There is more and more people doing less than needed jobs while there is less and less people doing useful jobs.

The Covid crisis showed this to us (at least in Europe) : the people doing the real work are the people with the lowest incone and the lowest social protections.

So instead of giving good incomes to guys like me faking being useful to society, I'd prefer we give real incomes to useful people and let other doing "nothing" instead of having jobs with no "natural" purpose.

If we were in a society like that, I would have never chose being a software engineer, I'd rather be in the fields, growing food. But I'm a coward so I picked the salary instead of the meaning.



Some jobs are further removed from the end product, and therefore less visible, but society depends on them. The people doing what you call the "real" work depend on a lot of support (including software) to do their jobs.

What use is a grocery store cashier without the whole supply chain that brings products to the stores? What would happen to that supply chain without modern infrastructure and the government that maintains and defends the infrastructure?
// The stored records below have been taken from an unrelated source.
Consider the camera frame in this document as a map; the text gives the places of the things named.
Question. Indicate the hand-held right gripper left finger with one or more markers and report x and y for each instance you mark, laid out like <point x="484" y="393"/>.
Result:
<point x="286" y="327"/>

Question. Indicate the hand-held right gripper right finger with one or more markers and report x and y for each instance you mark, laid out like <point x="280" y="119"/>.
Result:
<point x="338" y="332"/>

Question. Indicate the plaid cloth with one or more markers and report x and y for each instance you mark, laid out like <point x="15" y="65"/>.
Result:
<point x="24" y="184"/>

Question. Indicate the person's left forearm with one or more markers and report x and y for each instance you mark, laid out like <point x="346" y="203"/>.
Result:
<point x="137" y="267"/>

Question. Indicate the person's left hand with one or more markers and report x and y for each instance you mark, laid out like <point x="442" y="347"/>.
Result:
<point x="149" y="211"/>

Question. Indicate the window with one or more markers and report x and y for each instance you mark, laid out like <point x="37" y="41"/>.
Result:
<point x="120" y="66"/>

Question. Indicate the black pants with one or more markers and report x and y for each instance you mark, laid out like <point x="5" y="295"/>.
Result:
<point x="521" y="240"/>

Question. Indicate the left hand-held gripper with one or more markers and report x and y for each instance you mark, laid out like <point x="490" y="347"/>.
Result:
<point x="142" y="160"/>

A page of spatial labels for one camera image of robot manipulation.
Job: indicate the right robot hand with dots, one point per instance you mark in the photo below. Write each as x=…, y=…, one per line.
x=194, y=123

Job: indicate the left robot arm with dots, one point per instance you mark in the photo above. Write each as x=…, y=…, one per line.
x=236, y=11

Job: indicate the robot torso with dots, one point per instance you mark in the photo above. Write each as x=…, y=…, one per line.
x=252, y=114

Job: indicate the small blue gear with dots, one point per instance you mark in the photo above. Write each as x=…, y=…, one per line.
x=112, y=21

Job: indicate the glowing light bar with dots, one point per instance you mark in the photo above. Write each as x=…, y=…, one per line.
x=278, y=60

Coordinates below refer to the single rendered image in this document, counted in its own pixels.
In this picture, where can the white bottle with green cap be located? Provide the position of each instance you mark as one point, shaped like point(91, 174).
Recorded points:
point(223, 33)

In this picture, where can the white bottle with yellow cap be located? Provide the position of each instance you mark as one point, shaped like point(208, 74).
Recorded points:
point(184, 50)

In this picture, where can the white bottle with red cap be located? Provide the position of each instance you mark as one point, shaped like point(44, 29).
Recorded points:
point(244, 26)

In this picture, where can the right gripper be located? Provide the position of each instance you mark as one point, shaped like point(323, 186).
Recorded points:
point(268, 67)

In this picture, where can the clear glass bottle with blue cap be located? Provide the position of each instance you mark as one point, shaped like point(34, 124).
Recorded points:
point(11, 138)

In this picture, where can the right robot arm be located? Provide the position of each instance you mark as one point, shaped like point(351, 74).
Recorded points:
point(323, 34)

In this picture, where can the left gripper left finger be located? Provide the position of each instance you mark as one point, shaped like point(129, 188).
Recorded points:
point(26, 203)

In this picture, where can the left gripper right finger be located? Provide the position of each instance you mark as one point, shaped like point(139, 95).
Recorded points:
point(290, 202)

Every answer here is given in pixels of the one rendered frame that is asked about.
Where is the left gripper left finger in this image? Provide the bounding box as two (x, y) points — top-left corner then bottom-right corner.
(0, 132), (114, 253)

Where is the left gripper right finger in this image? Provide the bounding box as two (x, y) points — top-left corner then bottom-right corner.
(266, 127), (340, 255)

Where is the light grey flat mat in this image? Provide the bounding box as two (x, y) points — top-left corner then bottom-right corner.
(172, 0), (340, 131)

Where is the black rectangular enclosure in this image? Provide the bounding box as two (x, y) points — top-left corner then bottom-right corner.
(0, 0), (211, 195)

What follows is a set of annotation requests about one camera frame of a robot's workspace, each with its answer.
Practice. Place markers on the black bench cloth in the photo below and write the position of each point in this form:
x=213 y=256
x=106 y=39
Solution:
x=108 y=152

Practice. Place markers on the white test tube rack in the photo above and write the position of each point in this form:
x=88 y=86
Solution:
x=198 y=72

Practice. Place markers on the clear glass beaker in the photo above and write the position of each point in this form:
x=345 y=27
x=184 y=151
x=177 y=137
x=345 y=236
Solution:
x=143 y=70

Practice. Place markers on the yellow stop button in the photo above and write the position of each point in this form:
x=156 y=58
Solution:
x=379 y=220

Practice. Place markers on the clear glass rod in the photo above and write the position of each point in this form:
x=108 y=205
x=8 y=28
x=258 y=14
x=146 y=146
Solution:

What becomes of that government without elections and the information infrastructure that keeps voters informed?

Presumably someone pays for the work you do, so they find it useful. Even if you can't see it's ultimate purpose, it probably does contribute to society.


> Sorry but I don't see how a software engineer (as me) is doing any work that is in the nature of human beings.

The simplistic answer is: you do work that is required (in some form, on some level) for "everything" or nobody would pay you to do it. You might be a few hops away from "putting food on the tables of people", but your work is somewhere in the network that supports society. Yes, there are some exceptions, some negative side-effects of the market approach, but they seem to be too small to make the whole system less effective than a carefully planned non-market system.

> The Covid crisis showed this to us (at least in Europe) : the people doing the real work are the people with the lowest incone and the lowest social protections.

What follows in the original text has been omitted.